Beyerdynamic M160 - $610.00
Don’t let the company's name fool you, Beyerdynamic’s M160 is by no means a dynamic microphone. M160’s are ribbon mics with an interesting twist inside. This mic is rocking a double ribbon transducer that gives it an interesting timbre compared to other mics of the same technology. Just like 121s, it is common to pair M160s with a 57 or another dynamic mic of some kind. Although, some people prefer the sound of just a single M160 on the outside of the speaker cone. Regardless of how you set up this mic, it’s going to perform well. It may not sound just like a 121, but if you are trying to get an iconic ribbon sound, the Beyerdynamic M160 is one of the best picks under a grand.
AKG C414 XLII - $799.00
You will see AKG’s C414 all over the place in the recording world. For vocals, overheads and acoustic instruments this thing really performs. However, these are all run of the mill things when looking at condenser mics. Yes, that’s right this is a condenser mic that works great for recording guitar cabs. While some condensers are great choices for getting the room sound of a cabinet, C414s can actually record great guitars period. What makes this awesome for you is the versatility of it all. Not only will this mic get you great sounding guitar tracks, but it also can function as a workhorse for your studio as a whole. With 9 pickup patterns, 3 pre-attenuation pads, and a 20-20khz range this offering from AKG is the most versatile on this list. If you're looking for a mic that can do much more than just great guitar tones, this might be the perfect option for you.
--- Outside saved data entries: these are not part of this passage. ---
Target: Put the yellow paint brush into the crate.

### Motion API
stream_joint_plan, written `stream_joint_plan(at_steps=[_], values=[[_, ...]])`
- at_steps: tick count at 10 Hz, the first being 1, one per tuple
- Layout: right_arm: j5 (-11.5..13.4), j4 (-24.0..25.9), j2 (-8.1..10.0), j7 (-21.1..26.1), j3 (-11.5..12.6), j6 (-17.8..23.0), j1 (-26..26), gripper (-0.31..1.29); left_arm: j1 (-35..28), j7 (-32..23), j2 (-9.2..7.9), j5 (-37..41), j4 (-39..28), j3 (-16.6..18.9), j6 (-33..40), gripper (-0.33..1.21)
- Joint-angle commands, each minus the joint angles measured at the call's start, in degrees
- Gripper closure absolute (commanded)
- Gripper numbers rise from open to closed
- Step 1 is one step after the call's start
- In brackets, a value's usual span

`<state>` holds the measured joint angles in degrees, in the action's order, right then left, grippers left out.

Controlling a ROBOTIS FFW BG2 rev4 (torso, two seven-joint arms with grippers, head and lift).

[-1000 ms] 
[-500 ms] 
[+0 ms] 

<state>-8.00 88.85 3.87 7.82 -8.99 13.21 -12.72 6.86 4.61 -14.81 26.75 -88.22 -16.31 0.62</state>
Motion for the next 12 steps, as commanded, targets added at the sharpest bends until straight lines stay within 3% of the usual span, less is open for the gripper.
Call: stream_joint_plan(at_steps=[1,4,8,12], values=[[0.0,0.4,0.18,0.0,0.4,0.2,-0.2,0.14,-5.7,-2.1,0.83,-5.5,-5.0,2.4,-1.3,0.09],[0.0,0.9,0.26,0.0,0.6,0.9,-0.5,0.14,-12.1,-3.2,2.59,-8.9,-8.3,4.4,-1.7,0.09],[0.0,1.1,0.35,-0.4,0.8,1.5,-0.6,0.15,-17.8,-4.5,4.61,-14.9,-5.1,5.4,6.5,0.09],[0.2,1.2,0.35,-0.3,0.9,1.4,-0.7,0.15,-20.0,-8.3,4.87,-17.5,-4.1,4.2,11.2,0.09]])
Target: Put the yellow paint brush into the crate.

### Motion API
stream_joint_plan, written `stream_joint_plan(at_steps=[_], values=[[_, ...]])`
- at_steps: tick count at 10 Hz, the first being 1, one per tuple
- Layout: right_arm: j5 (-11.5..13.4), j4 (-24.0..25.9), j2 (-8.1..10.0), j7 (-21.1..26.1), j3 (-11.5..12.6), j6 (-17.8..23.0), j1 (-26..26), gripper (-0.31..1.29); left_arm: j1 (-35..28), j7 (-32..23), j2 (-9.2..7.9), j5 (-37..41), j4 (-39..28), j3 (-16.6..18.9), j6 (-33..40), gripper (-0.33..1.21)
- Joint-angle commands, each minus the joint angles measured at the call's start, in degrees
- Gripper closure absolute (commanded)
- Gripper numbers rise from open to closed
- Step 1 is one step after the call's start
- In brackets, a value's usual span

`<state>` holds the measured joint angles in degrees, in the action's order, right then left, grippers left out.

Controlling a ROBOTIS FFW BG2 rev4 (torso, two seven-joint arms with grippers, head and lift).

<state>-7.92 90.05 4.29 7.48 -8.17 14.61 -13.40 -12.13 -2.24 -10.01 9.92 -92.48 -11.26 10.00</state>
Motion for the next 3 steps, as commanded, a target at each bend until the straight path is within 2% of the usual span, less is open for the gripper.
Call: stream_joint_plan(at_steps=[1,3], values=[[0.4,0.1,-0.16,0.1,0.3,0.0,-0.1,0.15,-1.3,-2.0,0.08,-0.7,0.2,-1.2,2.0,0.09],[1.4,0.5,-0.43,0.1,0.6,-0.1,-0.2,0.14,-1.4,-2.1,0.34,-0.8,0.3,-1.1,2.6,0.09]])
Every mic that I have listed here is a terrific option for one reason or another. Things like 57s and e609s are the perfect starting point for anyone looking to get into recording guitars. For those a little further along with a bigger budget a 121 or M160 will pair great with one of the previously mentioned dynamic options. Lastly, for anyone looking to get the most versatility for the money may want to look into something like the C414. This mic is the perfect kind to center a home studio around. However, as with all these mics, be sure not to rush into anything. This stuff is expensive, make sure you're getting what sounds best to your ears. With mics as common as these, you will likely be able to track down well-made shootouts/demos to help you figure out what they’re paying for. But also… these all sound wonderful!